PROBLEM TO WORK ON:
All lines from the start of the listing below through the line containing "target: carpet floor" are to be written out again exactly, and no others.

DATA TO USE:
====

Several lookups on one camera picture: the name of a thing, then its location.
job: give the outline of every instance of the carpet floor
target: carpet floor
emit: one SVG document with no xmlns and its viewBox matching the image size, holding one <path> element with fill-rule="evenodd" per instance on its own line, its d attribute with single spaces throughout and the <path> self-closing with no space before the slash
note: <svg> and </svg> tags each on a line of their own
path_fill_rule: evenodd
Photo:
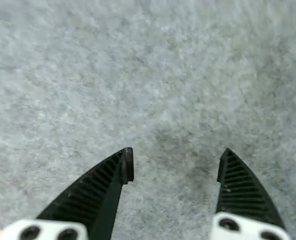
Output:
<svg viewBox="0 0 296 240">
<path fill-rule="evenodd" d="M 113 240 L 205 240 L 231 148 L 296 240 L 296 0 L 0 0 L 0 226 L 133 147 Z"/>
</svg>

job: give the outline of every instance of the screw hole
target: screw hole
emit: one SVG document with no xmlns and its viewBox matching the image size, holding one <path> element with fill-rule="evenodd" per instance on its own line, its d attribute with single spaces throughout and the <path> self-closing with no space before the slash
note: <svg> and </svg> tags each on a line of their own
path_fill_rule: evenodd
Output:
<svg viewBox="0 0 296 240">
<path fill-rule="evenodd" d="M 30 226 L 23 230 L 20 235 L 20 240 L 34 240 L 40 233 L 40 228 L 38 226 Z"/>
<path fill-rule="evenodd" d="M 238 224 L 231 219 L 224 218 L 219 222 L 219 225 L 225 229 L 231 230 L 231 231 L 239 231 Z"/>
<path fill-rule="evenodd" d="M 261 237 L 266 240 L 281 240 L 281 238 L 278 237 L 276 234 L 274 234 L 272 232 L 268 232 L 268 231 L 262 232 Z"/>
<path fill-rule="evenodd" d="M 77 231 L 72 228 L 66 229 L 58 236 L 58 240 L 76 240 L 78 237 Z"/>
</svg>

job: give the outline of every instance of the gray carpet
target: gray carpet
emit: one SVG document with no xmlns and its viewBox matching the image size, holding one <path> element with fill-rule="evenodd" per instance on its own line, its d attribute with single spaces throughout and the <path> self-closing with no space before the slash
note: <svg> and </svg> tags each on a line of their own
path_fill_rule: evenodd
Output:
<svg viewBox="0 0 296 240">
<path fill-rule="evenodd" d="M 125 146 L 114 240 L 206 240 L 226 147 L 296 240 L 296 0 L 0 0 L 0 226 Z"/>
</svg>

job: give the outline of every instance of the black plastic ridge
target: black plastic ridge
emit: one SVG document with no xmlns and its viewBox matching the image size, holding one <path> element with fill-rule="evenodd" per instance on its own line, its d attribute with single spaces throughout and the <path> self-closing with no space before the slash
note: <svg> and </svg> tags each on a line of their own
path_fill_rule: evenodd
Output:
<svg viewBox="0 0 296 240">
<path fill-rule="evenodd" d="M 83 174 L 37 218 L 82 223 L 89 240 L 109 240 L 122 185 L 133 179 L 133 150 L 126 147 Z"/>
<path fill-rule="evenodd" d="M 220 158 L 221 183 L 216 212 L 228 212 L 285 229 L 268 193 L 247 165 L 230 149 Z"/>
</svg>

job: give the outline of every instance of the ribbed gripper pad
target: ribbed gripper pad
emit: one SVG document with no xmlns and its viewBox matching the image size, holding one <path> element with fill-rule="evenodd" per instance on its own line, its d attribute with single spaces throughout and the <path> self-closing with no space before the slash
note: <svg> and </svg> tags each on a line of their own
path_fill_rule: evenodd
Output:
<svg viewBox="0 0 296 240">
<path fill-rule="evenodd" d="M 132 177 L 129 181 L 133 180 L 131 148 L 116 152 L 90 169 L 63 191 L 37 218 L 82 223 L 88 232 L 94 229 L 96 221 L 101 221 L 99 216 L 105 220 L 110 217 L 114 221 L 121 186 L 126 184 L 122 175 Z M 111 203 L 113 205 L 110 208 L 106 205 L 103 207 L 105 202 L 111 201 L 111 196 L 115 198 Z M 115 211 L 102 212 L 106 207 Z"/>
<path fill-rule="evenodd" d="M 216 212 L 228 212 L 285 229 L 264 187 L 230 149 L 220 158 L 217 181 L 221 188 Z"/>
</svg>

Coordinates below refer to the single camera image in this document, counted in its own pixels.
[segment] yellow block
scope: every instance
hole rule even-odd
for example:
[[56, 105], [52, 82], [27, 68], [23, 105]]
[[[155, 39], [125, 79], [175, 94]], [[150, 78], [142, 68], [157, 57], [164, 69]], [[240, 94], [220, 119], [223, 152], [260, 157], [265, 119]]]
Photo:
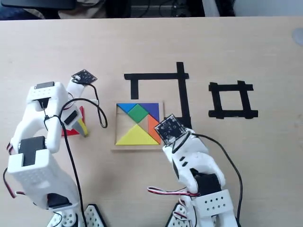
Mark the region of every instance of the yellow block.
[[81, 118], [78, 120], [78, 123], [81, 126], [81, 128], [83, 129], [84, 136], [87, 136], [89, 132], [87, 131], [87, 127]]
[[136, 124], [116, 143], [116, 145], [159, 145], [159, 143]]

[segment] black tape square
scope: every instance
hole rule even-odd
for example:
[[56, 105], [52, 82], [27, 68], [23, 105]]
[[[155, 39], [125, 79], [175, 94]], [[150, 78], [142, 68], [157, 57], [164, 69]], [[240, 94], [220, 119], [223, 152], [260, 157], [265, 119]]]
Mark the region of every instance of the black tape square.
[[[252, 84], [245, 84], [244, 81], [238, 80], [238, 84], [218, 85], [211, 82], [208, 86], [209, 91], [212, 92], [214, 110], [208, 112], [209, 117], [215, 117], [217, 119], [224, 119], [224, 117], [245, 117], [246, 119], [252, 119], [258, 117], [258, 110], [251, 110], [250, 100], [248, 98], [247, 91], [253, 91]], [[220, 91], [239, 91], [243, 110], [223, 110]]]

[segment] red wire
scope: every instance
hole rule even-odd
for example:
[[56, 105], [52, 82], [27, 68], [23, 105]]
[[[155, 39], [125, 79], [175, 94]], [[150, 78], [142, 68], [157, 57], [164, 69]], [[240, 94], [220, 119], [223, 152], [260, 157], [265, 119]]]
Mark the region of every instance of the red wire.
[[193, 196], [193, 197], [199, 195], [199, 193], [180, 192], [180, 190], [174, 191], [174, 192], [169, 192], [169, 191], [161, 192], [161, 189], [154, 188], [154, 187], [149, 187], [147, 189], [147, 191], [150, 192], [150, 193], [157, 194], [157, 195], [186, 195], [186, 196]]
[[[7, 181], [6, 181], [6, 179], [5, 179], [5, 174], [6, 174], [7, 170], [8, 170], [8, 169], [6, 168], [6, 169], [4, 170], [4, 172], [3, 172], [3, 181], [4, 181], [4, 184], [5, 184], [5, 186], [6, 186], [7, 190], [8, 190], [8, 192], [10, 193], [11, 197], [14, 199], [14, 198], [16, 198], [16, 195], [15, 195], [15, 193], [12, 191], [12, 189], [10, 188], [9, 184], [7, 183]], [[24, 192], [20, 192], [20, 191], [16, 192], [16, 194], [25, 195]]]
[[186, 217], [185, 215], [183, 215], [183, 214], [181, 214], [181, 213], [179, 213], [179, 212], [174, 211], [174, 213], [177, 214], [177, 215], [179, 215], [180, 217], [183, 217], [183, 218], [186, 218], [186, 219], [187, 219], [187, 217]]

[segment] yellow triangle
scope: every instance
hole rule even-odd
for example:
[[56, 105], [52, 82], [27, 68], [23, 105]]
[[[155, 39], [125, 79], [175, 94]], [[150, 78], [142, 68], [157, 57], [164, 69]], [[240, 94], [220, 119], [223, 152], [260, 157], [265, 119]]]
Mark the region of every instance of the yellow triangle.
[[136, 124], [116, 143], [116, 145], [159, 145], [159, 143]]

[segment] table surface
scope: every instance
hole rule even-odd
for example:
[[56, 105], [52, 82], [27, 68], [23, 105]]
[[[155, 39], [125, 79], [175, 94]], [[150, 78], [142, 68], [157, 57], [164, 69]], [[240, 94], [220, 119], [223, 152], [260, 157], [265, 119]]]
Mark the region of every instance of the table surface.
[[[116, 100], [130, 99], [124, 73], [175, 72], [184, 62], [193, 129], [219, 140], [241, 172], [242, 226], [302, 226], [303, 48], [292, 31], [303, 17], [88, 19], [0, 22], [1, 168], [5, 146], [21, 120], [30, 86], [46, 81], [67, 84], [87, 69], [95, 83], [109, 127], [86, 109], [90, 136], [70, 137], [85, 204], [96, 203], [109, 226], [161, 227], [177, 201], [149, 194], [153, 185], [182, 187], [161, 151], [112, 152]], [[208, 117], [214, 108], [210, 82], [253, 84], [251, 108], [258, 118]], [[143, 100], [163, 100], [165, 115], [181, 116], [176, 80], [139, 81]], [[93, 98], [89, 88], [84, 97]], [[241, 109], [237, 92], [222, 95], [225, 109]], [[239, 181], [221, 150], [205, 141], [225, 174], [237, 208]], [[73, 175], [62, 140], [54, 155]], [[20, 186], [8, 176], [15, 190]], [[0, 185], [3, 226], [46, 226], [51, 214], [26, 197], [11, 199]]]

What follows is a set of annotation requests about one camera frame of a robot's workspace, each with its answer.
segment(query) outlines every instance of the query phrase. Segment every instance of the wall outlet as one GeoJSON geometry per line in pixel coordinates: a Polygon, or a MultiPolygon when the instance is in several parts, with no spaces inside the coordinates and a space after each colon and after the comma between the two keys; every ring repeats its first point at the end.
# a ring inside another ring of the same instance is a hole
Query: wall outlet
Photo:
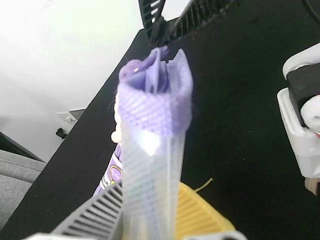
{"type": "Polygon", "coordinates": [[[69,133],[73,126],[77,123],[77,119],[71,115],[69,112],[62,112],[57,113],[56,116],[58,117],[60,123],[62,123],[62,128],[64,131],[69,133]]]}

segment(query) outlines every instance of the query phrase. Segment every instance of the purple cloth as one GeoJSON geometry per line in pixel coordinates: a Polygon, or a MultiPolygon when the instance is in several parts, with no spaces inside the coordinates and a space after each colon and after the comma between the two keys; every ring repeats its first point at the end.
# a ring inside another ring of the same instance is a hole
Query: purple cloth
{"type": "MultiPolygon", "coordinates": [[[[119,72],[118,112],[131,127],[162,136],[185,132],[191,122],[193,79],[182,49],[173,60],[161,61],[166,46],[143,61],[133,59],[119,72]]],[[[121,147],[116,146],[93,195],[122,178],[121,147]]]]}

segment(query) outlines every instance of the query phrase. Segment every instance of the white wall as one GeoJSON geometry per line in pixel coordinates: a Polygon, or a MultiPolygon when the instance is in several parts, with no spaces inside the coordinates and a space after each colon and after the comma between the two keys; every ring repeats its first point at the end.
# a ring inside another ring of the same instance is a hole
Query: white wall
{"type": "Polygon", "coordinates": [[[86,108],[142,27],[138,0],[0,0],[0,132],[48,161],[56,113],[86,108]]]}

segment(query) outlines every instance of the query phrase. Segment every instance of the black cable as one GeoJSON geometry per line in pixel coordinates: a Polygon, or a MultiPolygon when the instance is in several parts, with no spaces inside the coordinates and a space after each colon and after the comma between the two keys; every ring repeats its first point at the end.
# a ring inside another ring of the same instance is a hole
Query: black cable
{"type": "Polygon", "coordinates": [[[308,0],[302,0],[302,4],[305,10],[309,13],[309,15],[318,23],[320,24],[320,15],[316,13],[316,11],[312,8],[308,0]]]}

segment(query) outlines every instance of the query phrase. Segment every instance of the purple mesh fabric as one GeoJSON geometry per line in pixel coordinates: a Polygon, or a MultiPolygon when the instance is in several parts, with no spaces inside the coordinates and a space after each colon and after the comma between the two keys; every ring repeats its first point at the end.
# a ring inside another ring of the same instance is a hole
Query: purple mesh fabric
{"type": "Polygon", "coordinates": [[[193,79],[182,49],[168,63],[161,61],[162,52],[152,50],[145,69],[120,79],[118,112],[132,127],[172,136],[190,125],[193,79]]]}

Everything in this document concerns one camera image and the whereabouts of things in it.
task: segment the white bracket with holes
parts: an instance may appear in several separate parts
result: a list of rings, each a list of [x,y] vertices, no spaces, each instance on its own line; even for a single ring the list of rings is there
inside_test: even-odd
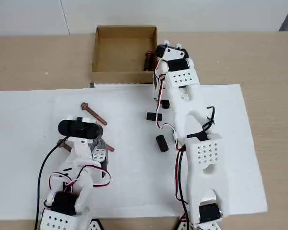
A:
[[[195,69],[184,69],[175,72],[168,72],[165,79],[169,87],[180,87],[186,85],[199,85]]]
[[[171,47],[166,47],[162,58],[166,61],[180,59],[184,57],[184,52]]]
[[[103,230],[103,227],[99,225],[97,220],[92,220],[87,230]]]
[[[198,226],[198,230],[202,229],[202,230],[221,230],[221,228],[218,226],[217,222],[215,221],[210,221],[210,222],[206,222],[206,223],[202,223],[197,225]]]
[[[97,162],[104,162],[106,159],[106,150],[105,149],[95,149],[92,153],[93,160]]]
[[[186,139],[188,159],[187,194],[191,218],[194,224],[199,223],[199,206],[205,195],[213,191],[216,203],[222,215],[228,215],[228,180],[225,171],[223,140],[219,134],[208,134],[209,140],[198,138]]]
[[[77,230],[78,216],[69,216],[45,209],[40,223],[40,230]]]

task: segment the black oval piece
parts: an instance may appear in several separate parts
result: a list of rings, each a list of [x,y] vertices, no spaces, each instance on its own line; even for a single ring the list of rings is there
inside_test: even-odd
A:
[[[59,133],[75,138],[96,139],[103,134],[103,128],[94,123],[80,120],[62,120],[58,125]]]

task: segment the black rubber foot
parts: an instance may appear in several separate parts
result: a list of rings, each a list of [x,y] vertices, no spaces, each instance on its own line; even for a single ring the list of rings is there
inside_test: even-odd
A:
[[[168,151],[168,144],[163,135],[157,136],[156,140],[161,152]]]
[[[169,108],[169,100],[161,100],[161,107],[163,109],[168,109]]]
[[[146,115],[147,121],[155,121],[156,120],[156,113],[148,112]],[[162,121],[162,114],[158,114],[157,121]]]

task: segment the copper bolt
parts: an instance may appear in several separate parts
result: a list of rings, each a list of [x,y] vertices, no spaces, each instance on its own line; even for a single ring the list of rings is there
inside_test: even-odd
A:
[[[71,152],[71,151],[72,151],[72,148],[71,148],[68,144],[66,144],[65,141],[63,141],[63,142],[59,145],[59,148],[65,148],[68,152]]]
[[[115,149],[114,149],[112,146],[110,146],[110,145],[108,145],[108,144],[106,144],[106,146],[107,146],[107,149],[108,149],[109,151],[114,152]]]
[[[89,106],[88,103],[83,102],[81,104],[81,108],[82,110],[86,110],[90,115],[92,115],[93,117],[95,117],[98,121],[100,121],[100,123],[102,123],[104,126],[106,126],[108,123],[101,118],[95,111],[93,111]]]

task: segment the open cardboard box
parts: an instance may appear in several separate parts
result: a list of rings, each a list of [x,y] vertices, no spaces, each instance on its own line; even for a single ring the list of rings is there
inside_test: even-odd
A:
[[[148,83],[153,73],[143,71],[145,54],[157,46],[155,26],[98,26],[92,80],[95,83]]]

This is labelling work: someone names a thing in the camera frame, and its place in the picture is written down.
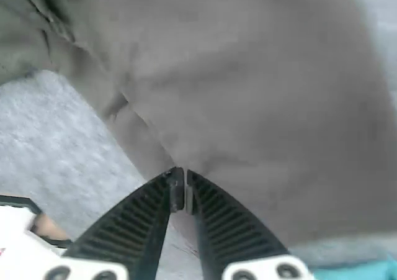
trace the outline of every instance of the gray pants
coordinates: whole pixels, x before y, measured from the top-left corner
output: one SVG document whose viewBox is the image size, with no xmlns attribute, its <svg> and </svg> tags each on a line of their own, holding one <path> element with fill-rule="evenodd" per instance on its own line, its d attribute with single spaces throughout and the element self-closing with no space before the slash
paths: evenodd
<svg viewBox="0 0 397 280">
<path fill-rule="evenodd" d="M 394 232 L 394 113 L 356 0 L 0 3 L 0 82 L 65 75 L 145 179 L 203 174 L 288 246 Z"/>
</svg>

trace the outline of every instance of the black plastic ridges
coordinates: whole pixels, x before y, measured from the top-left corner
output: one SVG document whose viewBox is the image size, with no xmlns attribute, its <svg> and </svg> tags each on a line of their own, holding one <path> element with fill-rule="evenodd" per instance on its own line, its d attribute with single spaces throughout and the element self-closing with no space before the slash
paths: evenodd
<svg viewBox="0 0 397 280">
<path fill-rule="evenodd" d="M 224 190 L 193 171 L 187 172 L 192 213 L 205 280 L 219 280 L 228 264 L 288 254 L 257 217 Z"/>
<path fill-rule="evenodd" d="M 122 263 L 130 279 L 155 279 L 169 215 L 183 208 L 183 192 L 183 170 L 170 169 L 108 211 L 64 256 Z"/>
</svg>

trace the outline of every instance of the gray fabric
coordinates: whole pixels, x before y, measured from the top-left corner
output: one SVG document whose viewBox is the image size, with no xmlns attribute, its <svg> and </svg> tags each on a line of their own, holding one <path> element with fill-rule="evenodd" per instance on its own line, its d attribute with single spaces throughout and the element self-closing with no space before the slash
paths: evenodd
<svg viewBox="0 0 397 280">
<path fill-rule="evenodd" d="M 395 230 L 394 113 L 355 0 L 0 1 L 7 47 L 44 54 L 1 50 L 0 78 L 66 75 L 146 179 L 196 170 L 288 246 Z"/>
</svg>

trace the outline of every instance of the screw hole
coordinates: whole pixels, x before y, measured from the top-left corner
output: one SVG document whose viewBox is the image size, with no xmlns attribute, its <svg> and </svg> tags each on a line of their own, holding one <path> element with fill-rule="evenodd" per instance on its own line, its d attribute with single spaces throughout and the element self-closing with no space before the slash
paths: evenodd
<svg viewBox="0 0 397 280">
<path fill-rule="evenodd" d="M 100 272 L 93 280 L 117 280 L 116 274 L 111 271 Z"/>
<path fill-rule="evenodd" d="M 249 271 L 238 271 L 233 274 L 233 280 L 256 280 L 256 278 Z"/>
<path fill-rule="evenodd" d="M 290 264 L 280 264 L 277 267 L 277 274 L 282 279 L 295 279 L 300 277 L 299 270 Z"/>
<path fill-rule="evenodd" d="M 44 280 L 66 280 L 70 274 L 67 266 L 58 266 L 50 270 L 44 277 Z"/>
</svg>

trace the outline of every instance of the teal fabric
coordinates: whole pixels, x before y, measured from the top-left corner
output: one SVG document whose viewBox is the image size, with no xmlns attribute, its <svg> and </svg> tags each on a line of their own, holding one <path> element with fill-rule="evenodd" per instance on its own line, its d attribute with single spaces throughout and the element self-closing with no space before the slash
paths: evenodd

====

WORKED SOLUTION:
Several lookups on one camera picture: the name of a thing, then its location.
job: give the outline of every instance of the carpet floor
target: carpet floor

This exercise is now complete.